## Problem
Go to the line in the data below that contains "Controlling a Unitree". Write it out exactly, along with every later line through the last, and nothing else.

## Dataset section
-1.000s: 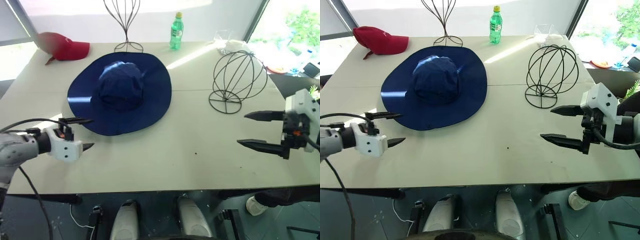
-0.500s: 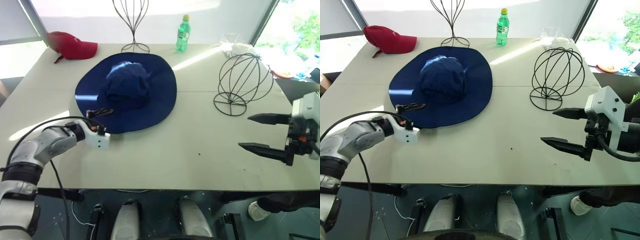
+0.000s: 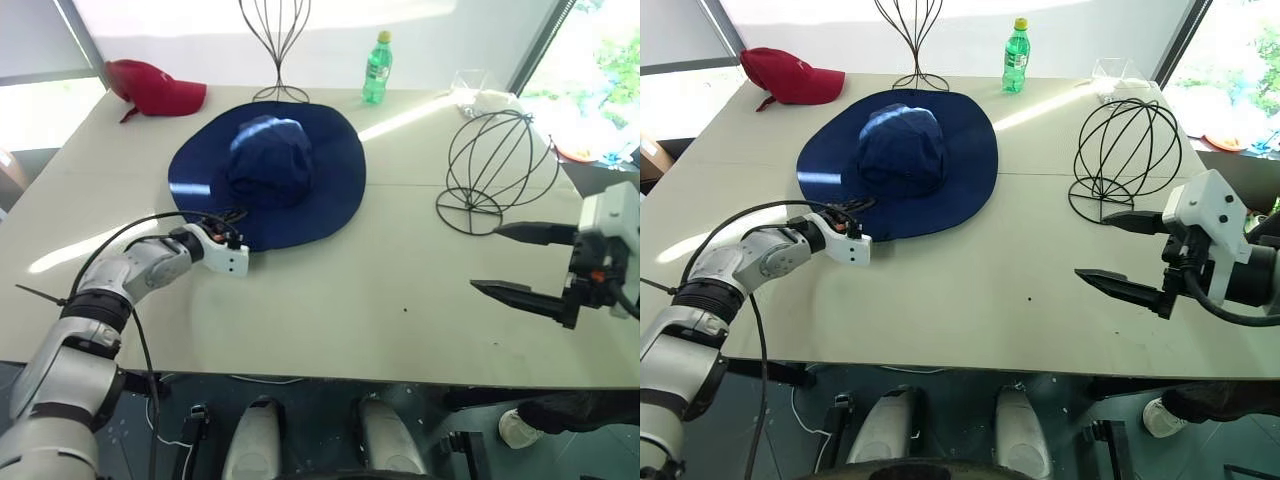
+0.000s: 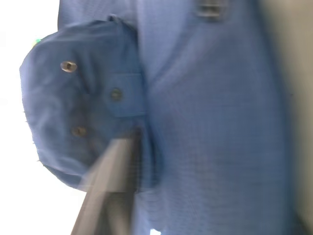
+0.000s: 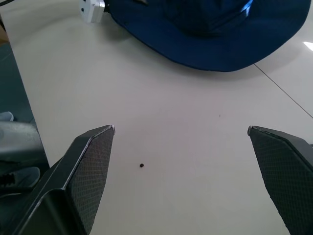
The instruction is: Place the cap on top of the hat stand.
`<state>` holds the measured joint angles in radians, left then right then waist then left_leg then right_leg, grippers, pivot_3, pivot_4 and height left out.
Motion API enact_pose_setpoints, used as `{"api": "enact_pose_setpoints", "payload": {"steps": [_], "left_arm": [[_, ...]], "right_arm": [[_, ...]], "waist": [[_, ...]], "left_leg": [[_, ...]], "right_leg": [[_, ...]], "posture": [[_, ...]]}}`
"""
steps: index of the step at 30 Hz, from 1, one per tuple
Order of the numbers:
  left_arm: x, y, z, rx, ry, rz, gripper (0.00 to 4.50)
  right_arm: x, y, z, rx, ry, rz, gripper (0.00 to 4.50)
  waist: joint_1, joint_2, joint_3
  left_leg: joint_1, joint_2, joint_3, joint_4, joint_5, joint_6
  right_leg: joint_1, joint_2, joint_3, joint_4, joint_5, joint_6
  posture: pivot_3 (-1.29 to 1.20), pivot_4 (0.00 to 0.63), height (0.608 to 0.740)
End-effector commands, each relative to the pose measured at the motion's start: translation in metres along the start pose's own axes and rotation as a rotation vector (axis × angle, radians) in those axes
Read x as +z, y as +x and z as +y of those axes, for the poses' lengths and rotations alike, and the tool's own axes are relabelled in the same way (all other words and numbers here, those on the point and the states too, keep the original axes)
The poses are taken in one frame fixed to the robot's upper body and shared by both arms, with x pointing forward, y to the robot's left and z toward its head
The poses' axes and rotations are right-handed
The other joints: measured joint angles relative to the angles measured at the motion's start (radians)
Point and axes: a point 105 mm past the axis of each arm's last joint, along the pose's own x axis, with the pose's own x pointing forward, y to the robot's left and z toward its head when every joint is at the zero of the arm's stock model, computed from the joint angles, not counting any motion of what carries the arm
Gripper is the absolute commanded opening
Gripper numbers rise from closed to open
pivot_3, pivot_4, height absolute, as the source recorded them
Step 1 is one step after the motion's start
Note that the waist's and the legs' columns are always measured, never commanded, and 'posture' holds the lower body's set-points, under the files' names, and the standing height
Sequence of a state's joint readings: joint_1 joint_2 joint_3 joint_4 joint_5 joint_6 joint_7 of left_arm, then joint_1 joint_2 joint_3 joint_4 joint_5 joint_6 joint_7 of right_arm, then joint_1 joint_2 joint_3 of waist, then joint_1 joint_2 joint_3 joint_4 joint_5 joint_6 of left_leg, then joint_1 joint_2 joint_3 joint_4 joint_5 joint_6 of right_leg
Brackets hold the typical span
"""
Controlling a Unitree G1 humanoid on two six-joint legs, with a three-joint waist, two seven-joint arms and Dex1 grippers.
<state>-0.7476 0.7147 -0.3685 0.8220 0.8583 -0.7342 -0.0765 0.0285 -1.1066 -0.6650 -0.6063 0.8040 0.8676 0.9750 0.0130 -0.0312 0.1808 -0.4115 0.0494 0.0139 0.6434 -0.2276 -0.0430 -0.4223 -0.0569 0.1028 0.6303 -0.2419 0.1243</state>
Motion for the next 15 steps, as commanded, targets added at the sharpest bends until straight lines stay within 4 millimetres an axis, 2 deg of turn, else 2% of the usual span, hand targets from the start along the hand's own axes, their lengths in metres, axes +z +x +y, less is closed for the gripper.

## Solved problem
Controlling a Unitree G1 humanoid on two six-joint legs, with a three-joint waist, two seven-joint arms and Dex1 grippers.
<state>-0.7476 0.7147 -0.3685 0.8220 0.8583 -0.7342 -0.0765 0.0285 -1.1066 -0.6650 -0.6063 0.8040 0.8676 0.9750 0.0130 -0.0312 0.1808 -0.4115 0.0494 0.0139 0.6434 -0.2276 -0.0430 -0.4223 -0.0569 0.1028 0.6303 -0.2419 0.1243</state>
Motion for the next 15 steps, as commanded, targets added at the sharpest bends until straight lines stay within 4 millimetres an axis, 2 deg of turn, else 2% of the usual span, hand targets from the start along the hand's own axes, their lengths in metres, axes +z +x +y, less is closed for the gripper.

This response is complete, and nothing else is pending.